洗礼を受けたけれども、迫害に屈して、キリスト教を捨ててしまった人が、もう一度教会に戻りたいと願い出た時に、教会はどういう対応をするべきかということが問題になった時代があります。現代の教会でも、不信仰な生活や怠惰な生活をしていた人が、心を入れ替えて戻ってくるということが考えられるでしょう。一度キリスト教を捨ててしまったのだから、教会に戻る時には、洗礼を受け直すべきではないかという考えがありました。しかしそれは間違いです。たとえ、キリスト教を捨てたり、不信仰であったり、怠惰であったとしても、受洗した時に受けた聖霊という賜物を、なかったことにはできないからです。どんな生活を送ってきたとしても、洗礼は一度きりなのです。

ではどうして教会の洗礼式には水が用いられるのでしょうか。それは古い自分を死なせるためです。ノアの箱舟の物語で、主なる神は罪にまみれた人々を、大量の水をもって死なせました。そして、ノアを始め、箱舟に乗った人々に、新しい生き方をするように勧めました。

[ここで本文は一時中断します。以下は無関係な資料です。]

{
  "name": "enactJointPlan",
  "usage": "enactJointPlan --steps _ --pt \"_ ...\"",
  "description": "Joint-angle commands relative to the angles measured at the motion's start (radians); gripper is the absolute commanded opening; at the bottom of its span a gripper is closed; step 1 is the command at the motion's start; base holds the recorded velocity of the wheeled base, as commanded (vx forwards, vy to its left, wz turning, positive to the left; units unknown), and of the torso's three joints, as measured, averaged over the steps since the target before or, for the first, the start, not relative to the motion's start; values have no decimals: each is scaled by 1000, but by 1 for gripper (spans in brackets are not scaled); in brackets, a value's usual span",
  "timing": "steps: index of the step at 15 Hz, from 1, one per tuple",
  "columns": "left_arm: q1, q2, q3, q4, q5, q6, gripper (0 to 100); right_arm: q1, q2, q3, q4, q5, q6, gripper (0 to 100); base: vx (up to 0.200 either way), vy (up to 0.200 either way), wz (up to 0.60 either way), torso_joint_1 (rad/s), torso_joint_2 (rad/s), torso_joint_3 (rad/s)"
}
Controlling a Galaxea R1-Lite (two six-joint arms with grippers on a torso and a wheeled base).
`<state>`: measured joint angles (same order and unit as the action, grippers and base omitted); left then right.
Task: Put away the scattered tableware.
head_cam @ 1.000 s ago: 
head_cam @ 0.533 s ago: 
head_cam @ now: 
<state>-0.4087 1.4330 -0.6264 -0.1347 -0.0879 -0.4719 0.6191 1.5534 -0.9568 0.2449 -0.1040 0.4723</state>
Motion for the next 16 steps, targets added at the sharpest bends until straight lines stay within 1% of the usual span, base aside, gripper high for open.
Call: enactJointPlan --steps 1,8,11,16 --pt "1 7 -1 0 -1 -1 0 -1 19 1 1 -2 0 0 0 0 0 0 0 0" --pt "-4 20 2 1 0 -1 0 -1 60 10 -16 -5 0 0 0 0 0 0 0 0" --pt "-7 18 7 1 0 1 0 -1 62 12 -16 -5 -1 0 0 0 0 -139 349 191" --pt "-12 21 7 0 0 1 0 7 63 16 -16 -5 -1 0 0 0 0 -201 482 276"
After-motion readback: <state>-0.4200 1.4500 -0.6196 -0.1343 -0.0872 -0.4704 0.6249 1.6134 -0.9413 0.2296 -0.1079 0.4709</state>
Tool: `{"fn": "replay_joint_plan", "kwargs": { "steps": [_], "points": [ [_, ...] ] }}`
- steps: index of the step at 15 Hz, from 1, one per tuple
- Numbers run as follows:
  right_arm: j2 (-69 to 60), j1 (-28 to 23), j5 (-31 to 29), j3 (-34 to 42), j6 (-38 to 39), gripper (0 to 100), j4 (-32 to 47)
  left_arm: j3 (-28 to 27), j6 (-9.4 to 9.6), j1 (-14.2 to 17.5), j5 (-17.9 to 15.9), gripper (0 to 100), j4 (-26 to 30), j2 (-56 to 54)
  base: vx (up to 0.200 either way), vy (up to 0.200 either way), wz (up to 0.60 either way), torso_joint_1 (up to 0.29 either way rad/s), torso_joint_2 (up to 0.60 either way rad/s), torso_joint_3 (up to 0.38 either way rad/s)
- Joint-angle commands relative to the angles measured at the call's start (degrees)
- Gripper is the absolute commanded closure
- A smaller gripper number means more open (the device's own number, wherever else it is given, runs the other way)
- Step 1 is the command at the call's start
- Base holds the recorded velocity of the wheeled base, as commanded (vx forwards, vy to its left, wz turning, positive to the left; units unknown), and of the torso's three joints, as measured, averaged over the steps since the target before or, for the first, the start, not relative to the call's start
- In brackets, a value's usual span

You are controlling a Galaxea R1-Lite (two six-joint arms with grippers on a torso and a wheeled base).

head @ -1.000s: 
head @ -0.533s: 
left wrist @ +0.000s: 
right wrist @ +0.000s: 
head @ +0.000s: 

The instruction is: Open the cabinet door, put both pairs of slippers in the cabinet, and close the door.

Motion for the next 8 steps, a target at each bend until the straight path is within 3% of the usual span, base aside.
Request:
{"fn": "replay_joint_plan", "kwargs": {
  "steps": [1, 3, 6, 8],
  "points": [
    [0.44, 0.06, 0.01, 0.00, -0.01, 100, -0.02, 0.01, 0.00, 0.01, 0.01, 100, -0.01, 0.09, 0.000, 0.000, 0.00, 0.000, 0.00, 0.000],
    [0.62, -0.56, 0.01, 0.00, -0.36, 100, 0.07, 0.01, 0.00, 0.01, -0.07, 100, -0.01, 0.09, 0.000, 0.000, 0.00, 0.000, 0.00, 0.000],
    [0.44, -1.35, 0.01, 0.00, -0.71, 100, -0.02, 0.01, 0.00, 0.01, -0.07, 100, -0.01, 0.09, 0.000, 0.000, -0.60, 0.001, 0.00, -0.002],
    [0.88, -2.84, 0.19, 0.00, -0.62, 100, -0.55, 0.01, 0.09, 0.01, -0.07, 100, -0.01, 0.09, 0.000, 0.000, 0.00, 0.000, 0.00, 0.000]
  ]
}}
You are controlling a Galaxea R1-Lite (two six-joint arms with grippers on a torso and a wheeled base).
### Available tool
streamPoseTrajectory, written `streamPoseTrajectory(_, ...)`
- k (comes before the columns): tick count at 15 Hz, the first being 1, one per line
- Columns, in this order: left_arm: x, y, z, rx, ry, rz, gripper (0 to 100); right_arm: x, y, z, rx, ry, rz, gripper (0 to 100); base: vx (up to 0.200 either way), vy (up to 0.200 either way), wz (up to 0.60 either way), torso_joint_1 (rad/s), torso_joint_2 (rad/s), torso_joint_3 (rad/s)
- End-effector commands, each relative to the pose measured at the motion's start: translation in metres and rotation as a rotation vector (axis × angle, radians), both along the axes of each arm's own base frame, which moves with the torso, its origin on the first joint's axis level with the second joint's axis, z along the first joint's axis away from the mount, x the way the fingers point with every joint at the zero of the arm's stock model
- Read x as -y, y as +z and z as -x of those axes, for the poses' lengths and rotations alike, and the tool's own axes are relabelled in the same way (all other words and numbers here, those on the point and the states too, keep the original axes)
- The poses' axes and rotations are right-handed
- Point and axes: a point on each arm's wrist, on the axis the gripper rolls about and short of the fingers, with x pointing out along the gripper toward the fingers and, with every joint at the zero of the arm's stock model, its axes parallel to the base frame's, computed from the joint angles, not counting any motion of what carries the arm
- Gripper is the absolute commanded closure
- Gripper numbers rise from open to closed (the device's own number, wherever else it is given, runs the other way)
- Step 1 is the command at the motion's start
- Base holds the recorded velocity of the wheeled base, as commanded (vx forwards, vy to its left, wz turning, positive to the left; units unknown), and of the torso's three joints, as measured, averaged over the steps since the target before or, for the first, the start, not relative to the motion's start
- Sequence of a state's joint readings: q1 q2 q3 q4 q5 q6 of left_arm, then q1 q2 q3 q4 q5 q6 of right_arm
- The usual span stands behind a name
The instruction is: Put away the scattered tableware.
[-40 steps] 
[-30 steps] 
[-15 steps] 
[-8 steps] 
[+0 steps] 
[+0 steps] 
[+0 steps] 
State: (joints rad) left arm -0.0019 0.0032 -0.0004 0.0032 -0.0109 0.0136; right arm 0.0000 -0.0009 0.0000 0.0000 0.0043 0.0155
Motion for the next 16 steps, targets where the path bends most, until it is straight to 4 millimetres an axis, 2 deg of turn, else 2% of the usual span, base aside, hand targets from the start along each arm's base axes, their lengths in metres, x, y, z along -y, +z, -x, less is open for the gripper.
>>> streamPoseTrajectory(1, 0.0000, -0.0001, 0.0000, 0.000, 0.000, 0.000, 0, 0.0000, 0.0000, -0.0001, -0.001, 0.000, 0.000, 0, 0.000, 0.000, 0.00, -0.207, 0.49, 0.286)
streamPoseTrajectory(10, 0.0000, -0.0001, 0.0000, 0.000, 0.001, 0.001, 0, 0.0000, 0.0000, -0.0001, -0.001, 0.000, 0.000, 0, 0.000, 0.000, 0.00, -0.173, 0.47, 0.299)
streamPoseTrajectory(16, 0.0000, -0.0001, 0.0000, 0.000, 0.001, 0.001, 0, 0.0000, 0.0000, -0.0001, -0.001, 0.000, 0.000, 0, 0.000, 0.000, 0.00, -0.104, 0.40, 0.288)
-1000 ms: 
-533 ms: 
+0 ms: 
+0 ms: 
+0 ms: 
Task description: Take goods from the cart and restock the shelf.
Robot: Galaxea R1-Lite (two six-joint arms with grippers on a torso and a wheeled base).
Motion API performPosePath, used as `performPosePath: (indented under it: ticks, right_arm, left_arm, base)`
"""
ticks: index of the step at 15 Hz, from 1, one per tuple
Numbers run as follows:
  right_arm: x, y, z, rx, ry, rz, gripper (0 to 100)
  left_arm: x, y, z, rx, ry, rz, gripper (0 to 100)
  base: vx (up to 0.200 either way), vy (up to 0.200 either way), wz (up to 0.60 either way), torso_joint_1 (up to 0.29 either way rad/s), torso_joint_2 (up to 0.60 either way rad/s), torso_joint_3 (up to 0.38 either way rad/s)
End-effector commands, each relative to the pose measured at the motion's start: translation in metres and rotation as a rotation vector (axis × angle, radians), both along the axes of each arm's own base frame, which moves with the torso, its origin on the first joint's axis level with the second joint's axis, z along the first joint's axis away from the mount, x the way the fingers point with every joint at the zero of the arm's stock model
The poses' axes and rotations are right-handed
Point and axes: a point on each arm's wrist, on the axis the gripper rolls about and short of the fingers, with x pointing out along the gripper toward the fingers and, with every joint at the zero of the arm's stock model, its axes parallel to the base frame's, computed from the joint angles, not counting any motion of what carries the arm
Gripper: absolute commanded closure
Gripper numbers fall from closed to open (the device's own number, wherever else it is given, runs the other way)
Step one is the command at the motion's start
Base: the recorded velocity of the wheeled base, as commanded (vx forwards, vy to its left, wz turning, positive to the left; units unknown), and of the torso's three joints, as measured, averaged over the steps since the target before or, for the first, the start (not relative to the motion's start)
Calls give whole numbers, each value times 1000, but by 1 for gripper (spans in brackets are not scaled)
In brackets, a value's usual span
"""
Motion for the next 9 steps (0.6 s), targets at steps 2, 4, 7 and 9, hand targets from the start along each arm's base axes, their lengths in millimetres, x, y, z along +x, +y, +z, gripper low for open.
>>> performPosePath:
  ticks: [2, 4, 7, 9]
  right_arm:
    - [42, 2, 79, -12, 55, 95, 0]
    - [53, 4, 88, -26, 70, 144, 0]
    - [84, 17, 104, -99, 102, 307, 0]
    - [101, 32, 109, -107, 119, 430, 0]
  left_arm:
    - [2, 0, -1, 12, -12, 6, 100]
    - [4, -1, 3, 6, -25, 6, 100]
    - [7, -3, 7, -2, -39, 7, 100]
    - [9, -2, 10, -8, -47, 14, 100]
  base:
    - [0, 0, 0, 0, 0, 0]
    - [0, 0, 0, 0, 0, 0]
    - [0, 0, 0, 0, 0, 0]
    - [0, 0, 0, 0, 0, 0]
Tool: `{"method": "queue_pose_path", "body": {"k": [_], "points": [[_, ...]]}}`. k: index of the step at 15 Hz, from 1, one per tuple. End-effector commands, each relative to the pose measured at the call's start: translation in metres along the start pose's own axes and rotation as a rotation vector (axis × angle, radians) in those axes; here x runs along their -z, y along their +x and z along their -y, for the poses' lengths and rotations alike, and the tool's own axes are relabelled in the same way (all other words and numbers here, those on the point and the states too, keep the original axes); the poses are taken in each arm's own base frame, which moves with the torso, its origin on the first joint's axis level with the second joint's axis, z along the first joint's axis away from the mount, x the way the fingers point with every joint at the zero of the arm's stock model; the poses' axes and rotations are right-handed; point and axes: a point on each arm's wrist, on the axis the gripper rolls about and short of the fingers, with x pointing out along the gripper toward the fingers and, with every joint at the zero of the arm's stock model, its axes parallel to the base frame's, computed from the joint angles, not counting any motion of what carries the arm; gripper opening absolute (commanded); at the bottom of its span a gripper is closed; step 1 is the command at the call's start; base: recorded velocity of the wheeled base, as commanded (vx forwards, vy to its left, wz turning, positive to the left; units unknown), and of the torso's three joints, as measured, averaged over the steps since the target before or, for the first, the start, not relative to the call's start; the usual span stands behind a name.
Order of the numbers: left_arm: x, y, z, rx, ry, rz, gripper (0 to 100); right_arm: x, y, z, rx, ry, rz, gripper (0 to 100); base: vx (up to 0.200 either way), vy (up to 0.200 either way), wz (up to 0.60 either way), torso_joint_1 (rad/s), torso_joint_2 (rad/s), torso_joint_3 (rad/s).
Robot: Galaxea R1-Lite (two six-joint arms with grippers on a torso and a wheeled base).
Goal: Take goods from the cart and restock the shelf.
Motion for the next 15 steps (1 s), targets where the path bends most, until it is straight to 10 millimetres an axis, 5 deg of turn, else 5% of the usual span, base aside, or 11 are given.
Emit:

洗礼は、罪にまみれた自分を一度死なせ、新しい生き方を始めるために行われます。

主イエスは、「わたしには受けねばならない洗礼がある。それが終わるまで、わたしはどんなに苦しむことだろう」(ルカ一二章五○節)とおっしゃっています。主イエスは、ヨハネから洗礼を受けたのに、まだ受けなければならない洗礼があるというのです。主イエスが受けなければならないとは十字架です。主イエスは十字架の上で息を引き取られる直前に「成し遂げられた」(ヨハネ一九章三○節)とおっしゃっています。それは、受けなければならない洗礼が成し遂げられたことを意味しています。そのことを受けて使徒パウロは「それともあなたがたは知らないのですか。キリスト・イエスに結ばれるために洗礼を受けたわたしたちが皆、またその死にあずかるために洗礼を受けたことを。わたしたちは洗礼によってキリストと共に葬られ、その死にあずかるものとなりました」(ローマ六章三〜四節)と語っています。どの福音書を見ましても、主イエスや弟子たちが洗礼を授けたという記事は見つかりません。十字架によって洗礼が成し遂げられる時まで授けるべきではなかったからです。主イエスは復活なさった後、弟子たちに洗礼を授けることをお命じになったのです(マタイ二八章一九節)。そのお命じに従って、教会は受洗者を生み出すために、伝道に励むのです。